This is what people tell me. My feet don't do what they are expected to do. I can't hold a rose in my mouth without the thorns drawing blood. I use my arms too much. Sometimes I just stand in the middle of the dancefloor slowly rotating, lost in my own world, the music and the movement helping me retreat into my glorious visions and imaginings.
I dream a lot when I dance.
And yet people say I don't know how to dance. That I just move randomly. Well, I do. I let the music take me where it wants to take me. I throw shapes that haven't been invented yet, slide when I'm not meant to slide, and jump when I'm not meant to jump. Sometimes I roar into the air, sometimes I fall on my back and spring back up. I am a marionette, dancing with broken strings.
I don't know the reason why people say I can't dance. I'm not doing what they expect me to be doing. I'm certainly not doing what they're doing. I'm doing my thing, the thing I don't know how to do. Dancing grabs me and holds me. It takes me. When I dance, I feel nothing else. No burn. No malaise. No hurt. I am lost into the ether and the only thing I think is to myself. I think:
You are beautiful.
That's passion. That's love. That's art. And if that isn't dancing, what is?
I get some odd looks when I'm thrashing around on the dancefloor - some of amusement, mostly of disapproval... and it's only when I stop to get some water that I notice her.
Standing at the side, following my every move with an eyebrow cocked. Her eyes sparkle mischievously at me as I glance over. There's no mistaking her small grin and her little nod at me as a signal of approval. I may not know how to dance... but she likes it.

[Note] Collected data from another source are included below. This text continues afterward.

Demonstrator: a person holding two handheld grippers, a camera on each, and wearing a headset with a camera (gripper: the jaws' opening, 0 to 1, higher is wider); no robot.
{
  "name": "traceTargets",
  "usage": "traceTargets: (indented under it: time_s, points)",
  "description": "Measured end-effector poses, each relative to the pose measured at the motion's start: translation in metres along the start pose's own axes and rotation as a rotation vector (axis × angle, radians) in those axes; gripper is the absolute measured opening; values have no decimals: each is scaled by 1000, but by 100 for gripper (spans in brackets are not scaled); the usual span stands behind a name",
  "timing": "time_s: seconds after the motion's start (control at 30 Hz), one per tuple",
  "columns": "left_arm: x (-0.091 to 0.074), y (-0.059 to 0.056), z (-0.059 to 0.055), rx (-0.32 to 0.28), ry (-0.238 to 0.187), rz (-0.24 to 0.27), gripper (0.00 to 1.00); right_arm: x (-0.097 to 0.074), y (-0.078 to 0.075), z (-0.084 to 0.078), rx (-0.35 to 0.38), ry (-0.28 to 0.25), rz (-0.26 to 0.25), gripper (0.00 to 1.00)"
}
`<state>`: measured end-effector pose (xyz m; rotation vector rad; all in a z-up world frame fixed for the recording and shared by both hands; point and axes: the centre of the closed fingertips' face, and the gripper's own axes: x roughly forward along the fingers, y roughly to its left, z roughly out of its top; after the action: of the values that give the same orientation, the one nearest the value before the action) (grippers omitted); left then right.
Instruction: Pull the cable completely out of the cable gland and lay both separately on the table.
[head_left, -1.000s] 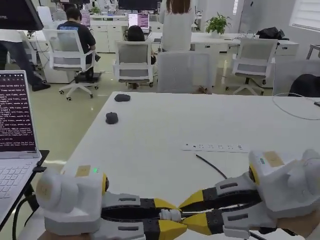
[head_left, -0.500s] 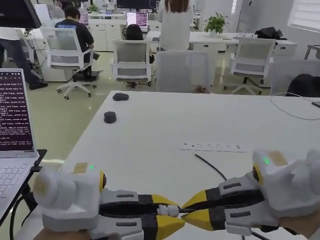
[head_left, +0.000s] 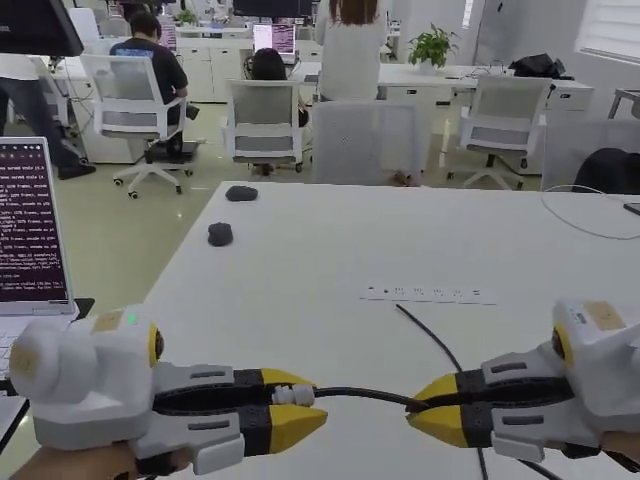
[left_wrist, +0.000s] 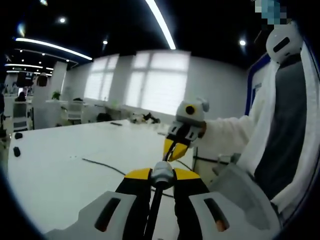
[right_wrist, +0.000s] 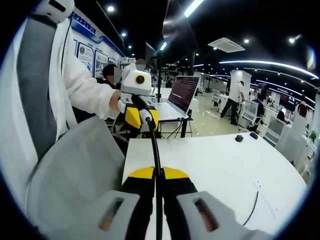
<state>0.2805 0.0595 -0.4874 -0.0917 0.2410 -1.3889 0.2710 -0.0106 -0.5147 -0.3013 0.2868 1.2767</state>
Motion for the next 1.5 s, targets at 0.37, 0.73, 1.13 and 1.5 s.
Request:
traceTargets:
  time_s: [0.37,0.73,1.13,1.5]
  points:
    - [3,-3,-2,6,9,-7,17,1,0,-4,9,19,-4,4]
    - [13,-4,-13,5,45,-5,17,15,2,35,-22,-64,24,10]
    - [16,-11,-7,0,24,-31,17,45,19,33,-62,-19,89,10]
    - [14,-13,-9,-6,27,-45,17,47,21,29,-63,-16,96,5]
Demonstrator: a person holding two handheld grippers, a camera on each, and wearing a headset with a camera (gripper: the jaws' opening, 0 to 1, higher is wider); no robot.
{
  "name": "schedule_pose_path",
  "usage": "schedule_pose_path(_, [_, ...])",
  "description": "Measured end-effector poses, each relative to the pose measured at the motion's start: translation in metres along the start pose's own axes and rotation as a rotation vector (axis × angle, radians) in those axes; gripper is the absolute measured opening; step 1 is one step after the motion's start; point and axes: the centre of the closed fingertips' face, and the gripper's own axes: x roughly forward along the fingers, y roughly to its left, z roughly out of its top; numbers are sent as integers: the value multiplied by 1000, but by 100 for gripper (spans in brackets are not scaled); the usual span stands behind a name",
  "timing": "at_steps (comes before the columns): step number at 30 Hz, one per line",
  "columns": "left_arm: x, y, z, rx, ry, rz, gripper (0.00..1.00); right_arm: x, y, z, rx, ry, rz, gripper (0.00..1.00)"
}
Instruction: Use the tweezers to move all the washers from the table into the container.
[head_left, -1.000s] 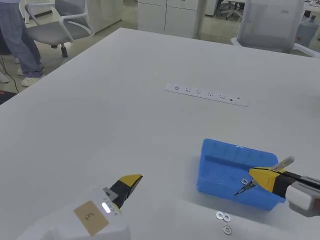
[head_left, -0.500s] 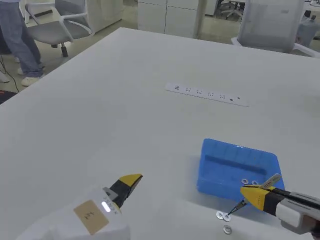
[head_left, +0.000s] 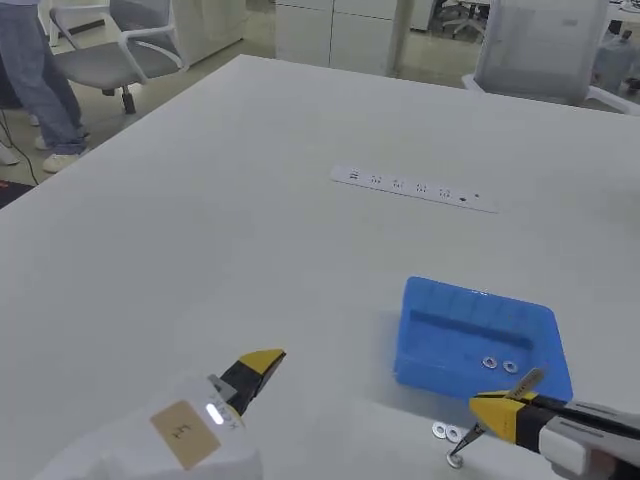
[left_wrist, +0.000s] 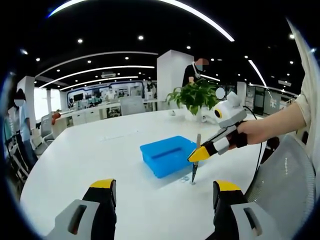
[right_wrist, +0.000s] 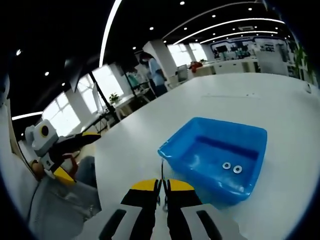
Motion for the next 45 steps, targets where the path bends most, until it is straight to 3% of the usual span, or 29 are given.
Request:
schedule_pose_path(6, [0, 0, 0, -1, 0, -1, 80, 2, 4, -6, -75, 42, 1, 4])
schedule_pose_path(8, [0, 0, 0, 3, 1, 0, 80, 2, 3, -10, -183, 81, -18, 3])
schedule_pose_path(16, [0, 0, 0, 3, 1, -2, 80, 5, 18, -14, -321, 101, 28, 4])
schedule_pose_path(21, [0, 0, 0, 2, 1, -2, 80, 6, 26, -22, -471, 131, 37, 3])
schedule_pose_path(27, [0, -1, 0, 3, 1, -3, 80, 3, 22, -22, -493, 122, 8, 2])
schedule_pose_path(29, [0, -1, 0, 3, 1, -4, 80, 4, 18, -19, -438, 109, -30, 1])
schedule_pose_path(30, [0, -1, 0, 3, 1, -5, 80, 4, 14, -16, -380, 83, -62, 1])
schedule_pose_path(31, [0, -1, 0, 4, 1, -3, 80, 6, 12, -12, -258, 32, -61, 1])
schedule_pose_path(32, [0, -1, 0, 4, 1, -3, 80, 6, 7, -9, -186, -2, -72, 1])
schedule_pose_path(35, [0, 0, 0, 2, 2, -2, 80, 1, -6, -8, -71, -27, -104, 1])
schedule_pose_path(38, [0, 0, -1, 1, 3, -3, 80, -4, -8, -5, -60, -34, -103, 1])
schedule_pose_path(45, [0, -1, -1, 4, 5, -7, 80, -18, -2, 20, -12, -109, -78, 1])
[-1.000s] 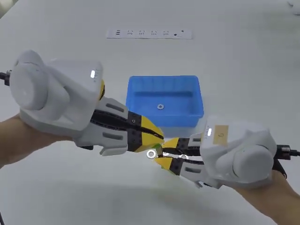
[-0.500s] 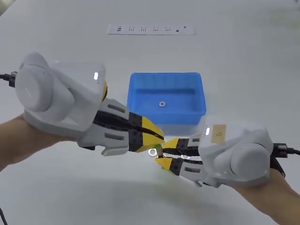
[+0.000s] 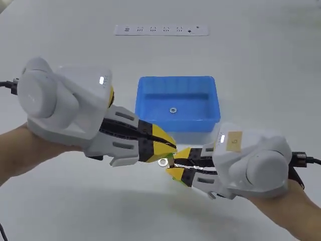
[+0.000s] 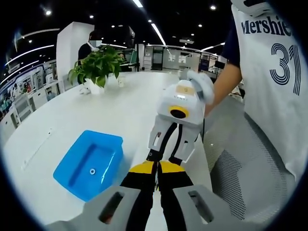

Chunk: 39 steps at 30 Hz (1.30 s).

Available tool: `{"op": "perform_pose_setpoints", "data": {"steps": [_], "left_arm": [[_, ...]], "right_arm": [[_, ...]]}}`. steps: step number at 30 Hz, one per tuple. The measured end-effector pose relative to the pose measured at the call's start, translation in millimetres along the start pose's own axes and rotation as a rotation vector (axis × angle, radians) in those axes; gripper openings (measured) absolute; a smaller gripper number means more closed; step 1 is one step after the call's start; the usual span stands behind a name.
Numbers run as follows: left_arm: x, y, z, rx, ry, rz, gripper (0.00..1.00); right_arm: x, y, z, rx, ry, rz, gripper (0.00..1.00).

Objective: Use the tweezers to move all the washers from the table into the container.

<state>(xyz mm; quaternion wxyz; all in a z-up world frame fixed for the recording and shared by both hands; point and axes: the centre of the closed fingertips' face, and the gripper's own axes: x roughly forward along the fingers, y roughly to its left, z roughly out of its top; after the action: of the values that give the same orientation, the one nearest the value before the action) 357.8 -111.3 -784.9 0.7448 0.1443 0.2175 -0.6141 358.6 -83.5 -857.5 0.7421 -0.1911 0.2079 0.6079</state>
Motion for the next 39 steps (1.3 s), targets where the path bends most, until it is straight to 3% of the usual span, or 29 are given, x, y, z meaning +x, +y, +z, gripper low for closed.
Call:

I respond by losing myself in the movements one more time. I dance like nobody's watching, even if I know deep down inside that at least one person is. I whirl like a dervish, pop like corn, and leap like a frog. And it's only when the lights come back on and the club starts to filter out that I bring myself out of the frenzy.
And she's gone.
As an entry for Charlie Powell's lipstick competition. I know nothing about lipstick, but this was fun!.